Si bien se entiende que la transmisión del ratón ciervo portador a los humanos ocurre principalmente a través del contacto con la orina y las heces del ratón, se cree que la transmisión dentro de la población de vectores ocurre a través del contacto directo, en contraste con la transmisión por vector entendida para otras especies en el mundo. Género ortohantavirus.
Se informó que la tasa de letalidad del HCPS inducido por SNV en los EE. UU. es aproximadamente del 66,7 % (CDC, 1993). Sin embargo, desde entonces la tasa de letalidad ha disminuido constantemente a medida que se fueron reconociendo más casos leves. En 2007, el CFR había disminuido a alrededor del 35%.
Secuenciación de virus
Al igual que otras especies de Orthohantavirus, SNV tiene un genoma de ARN monocatenario tripartito de sentido negativo. Posteriormente, se determinó la secuencia genómica completa del SNV utilizando ARN extraído de material de autopsia, así como ARN extraído de virus adaptados a cultivos celulares. El ARN L tiene una longitud de 6562 nucleótidos (nt); el ARNm tiene una longitud de 3696 nt; y el ARN S tiene una longitud de 2059 a 2060 nt. Cuando se comparó la secuencia prototipo (NMH15) del SNV detectado en tejidos de un caso de SPH con la secuencia del aislado de SNV (NMR11; aislado en células Vero E6 de Peromyscus maniculatus atrapadas en la residencia del mismo caso), sólo se encontraron 16 cambios de nucleótidos, y ninguno de estos cambios resultó en alteraciones en las secuencias de aminoácidos de las proteínas virales. Se suponía que en el proceso de adaptación al cultivo celular se produciría la selección de variantes del SNV que crecen de manera óptima en el cultivo celular, y que las variantes seleccionadas diferirían genéticamente del virus original. Aunque NMH10 y NMR11 son idénticos en la secuencia de proteínas, las sustituciones de nucleótidos en regiones no traducidas del genoma podrían ser responsables de fenotipos virales alterados, al igual que cambios en la glicosilación de proteínas o los componentes de la membrana del virus.

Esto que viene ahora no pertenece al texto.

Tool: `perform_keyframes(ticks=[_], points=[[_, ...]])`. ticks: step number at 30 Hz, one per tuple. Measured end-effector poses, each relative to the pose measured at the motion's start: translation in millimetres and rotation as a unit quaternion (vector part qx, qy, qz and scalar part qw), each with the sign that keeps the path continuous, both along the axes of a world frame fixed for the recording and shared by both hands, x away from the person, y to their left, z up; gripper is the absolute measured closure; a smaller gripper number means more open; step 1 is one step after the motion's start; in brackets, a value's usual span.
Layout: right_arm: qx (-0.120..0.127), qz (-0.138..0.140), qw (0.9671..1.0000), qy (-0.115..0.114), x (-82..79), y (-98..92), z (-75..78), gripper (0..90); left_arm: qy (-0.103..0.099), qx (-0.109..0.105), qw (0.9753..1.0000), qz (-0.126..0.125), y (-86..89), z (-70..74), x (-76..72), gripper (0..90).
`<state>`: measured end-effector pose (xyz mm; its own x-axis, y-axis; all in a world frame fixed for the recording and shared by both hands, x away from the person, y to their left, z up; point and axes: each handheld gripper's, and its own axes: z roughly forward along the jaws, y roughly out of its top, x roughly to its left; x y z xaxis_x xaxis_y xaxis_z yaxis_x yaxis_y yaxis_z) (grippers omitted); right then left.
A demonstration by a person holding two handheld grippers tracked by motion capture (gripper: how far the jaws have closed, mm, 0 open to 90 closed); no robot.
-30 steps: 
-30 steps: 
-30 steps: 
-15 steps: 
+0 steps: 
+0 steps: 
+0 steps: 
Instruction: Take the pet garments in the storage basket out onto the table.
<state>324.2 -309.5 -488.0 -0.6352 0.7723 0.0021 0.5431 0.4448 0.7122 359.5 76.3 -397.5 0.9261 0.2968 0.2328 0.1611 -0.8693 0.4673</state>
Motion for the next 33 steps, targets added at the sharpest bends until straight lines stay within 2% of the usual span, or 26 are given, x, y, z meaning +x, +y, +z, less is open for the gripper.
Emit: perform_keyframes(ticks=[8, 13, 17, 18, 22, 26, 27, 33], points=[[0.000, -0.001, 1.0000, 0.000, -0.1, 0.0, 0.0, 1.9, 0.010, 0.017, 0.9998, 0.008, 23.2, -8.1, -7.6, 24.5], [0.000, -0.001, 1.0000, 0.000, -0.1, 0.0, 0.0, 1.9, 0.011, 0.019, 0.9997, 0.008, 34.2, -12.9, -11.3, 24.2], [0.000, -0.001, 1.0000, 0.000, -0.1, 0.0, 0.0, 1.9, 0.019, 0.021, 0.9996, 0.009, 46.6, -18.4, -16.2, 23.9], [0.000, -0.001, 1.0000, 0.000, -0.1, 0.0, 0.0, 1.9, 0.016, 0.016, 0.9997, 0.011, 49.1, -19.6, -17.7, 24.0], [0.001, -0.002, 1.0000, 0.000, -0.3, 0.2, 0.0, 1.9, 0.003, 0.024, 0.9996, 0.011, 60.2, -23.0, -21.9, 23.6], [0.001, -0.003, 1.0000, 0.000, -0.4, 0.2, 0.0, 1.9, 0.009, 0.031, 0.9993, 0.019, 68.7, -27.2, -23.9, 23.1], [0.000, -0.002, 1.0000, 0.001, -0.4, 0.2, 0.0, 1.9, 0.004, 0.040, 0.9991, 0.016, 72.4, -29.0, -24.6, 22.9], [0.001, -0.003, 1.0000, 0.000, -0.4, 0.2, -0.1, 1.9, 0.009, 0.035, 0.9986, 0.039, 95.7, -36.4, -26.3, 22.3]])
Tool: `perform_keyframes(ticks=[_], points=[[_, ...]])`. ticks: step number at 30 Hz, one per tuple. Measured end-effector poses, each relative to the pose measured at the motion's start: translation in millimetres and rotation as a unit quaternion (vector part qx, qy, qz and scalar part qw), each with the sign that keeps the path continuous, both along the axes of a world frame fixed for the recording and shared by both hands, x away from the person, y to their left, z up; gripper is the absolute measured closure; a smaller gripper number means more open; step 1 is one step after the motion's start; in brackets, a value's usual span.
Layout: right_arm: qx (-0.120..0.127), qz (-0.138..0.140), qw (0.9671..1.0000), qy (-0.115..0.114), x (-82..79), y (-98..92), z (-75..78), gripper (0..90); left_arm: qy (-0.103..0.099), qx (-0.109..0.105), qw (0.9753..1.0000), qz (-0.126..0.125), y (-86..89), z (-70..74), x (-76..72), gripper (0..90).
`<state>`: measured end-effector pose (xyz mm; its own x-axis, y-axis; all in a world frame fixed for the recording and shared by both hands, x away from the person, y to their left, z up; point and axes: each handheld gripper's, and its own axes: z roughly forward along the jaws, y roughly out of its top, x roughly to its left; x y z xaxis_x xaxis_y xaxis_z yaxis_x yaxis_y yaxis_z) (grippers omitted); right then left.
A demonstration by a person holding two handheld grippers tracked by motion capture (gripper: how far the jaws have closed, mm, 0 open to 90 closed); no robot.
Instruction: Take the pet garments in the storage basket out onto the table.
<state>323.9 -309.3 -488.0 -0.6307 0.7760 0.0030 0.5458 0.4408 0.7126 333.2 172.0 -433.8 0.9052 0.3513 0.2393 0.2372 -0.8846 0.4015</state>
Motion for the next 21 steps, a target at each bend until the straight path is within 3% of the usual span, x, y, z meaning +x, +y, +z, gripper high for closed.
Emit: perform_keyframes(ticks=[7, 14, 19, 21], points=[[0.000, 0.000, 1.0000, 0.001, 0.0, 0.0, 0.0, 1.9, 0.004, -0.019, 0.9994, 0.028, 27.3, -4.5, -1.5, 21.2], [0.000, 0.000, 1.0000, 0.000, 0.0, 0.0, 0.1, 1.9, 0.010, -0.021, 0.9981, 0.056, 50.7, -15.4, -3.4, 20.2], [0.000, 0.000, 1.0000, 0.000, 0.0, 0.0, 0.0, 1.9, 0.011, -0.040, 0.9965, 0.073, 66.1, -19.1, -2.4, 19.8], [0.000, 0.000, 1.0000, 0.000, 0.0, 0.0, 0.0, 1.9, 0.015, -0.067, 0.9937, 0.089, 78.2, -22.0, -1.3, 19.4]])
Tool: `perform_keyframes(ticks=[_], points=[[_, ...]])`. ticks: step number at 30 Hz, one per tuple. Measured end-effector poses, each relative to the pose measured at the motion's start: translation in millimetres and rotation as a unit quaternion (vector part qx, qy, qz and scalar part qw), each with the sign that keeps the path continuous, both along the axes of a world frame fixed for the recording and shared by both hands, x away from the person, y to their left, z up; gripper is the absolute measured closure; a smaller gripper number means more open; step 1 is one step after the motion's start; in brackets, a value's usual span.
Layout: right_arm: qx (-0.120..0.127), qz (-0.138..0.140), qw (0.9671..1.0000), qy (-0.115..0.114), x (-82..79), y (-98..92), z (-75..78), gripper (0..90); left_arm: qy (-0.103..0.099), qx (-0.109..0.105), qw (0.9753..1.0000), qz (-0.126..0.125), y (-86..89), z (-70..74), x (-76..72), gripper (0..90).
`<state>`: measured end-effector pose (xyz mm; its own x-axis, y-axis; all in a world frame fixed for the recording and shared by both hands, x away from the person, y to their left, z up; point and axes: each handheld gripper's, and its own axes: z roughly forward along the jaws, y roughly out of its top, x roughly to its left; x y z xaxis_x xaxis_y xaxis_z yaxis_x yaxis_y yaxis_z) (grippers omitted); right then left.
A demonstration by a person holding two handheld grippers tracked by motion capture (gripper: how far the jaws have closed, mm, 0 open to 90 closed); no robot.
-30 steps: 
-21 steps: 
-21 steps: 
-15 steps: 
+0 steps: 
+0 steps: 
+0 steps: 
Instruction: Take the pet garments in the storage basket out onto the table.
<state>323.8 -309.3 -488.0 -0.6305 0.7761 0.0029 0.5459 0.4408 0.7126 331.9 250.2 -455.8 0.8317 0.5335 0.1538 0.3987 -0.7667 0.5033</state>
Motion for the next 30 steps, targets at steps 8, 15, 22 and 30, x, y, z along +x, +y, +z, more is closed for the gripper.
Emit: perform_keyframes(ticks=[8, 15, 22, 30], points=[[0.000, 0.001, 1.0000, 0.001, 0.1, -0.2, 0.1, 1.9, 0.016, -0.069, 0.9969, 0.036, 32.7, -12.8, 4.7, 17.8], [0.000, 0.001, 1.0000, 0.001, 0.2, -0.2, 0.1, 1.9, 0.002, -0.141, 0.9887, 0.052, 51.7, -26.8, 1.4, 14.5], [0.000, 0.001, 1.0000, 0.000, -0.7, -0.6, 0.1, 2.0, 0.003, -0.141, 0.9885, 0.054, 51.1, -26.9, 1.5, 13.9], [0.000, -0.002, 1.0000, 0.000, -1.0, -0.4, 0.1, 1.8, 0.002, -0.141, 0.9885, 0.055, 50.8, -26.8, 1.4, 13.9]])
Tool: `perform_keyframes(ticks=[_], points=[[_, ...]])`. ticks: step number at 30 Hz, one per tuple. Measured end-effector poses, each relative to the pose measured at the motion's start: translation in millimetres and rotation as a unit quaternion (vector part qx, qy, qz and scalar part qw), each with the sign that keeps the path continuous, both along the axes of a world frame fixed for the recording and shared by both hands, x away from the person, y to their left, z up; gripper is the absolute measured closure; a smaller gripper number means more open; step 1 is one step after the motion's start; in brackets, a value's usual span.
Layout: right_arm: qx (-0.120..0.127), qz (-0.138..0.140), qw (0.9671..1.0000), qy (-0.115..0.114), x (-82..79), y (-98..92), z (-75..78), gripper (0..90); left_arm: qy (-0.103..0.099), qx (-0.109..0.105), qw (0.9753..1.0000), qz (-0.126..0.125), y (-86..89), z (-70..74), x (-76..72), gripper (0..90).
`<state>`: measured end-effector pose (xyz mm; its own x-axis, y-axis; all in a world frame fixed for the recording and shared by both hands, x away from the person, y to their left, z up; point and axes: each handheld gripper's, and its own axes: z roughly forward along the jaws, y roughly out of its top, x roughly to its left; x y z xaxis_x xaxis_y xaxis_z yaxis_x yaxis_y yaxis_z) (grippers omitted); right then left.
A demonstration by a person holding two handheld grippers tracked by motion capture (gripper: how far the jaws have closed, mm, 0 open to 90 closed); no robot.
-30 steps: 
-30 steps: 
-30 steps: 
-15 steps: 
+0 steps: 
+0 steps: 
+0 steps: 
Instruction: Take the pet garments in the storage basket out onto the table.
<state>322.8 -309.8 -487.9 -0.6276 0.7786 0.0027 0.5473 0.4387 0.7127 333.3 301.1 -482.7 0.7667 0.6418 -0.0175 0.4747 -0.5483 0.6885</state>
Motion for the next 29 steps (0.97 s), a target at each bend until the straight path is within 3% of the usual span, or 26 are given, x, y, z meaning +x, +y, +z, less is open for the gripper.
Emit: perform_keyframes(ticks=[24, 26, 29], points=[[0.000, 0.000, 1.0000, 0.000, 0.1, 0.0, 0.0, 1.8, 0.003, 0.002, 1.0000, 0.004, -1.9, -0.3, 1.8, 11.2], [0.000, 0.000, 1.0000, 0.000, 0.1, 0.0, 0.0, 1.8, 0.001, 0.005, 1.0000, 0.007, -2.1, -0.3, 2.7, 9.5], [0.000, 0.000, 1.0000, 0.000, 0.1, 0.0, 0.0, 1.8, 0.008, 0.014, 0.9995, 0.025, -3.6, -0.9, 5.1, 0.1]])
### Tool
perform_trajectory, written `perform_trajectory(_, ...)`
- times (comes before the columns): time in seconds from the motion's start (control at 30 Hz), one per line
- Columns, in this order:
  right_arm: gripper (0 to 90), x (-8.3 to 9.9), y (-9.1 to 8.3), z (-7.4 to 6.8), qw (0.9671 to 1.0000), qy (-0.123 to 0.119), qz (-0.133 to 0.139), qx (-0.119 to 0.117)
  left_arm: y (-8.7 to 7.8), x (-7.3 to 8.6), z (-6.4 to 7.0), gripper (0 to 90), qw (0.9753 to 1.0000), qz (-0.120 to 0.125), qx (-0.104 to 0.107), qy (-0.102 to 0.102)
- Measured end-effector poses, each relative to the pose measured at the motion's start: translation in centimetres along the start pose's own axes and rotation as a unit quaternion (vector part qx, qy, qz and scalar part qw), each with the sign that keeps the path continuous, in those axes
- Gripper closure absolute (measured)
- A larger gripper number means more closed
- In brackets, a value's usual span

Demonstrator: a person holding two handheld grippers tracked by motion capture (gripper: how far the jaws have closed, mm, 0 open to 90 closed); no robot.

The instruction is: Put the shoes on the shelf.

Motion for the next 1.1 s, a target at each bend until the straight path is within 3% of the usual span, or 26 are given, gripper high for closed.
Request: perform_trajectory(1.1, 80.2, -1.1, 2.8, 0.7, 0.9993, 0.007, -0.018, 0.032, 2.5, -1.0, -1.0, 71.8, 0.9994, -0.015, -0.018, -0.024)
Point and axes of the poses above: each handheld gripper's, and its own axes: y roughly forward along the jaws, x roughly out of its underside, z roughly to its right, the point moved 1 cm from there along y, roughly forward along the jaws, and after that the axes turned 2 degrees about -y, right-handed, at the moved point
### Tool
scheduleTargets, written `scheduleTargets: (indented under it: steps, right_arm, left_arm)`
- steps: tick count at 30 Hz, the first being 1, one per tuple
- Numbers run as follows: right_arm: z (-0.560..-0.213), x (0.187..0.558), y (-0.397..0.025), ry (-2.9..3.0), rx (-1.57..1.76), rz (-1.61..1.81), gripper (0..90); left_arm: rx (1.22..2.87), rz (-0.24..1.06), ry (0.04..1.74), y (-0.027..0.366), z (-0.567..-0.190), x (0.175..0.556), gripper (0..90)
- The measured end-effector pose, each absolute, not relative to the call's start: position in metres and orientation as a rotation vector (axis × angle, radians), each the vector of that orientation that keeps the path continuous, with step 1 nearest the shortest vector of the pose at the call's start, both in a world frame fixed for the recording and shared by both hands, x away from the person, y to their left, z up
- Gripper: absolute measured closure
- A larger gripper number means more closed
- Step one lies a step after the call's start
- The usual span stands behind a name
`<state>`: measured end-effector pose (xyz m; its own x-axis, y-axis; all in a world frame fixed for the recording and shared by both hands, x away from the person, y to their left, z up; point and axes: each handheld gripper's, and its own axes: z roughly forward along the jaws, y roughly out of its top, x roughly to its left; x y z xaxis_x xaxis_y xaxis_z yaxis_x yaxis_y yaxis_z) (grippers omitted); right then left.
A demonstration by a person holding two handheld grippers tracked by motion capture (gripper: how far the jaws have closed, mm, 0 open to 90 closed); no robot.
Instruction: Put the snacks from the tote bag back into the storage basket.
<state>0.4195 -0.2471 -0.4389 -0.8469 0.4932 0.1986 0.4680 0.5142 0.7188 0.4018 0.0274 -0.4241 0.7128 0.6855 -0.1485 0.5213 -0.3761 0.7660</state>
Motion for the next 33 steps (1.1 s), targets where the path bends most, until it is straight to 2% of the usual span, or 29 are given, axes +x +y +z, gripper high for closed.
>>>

El ensayo de RT-PCR anidado desarrollado durante el brote inicial de HCPS proporcionó un método rápido para la caracterización genética de nuevos hantavirus que no requerían un aislado del virus. Se han detectado numerosos hantavirus nuevos mediante RT-PCR en tejidos de roedores, pero aún no se han asociado con enfermedades humanas. Estos incluyen el virus El Moro Canyon asociado con el ratón recolector occidental, Reithrodontomys megalotis, el virus Tula con Microtus arvalis y M. rossiaemeridionalis, virus de Río Segundo con el ratón de cosecha mexicano, R. mexicanus, virus de Isla Vista con el topillo de California, M. californicus y virus similares a Prospect Hill en especies Microtus.
Morfología del virión
A diferencia de los miembros del género Orthohantavirus, endémico fuera de América, cuyos viriones son predominantemente redondos o pleomórficos, los viriones SNV tienen una mayor propensión a morfologías de viriones tubulares e irregulares. Este hallazgo sugiere que el género es más diverso en términos de morfología de lo que se suponía anteriormente, lo que puede ayudar a explicar las diferencias en epidemiología entre especies. Dentro de la especie Sin Nombre, existe variabilidad morfológica entre cepas, con viriones de un fenotipo alargado asociados con una mayor virulencia. Los viriones Sin Nombre tienen un diámetro promedio de 90 nm para partículas redondas y 85 nm para partículas tubulares, con una longitud promedio de 180 nm para partículas tubulares, lo que los hace algo más pequeños que los miembros estrechamente relacionados del género.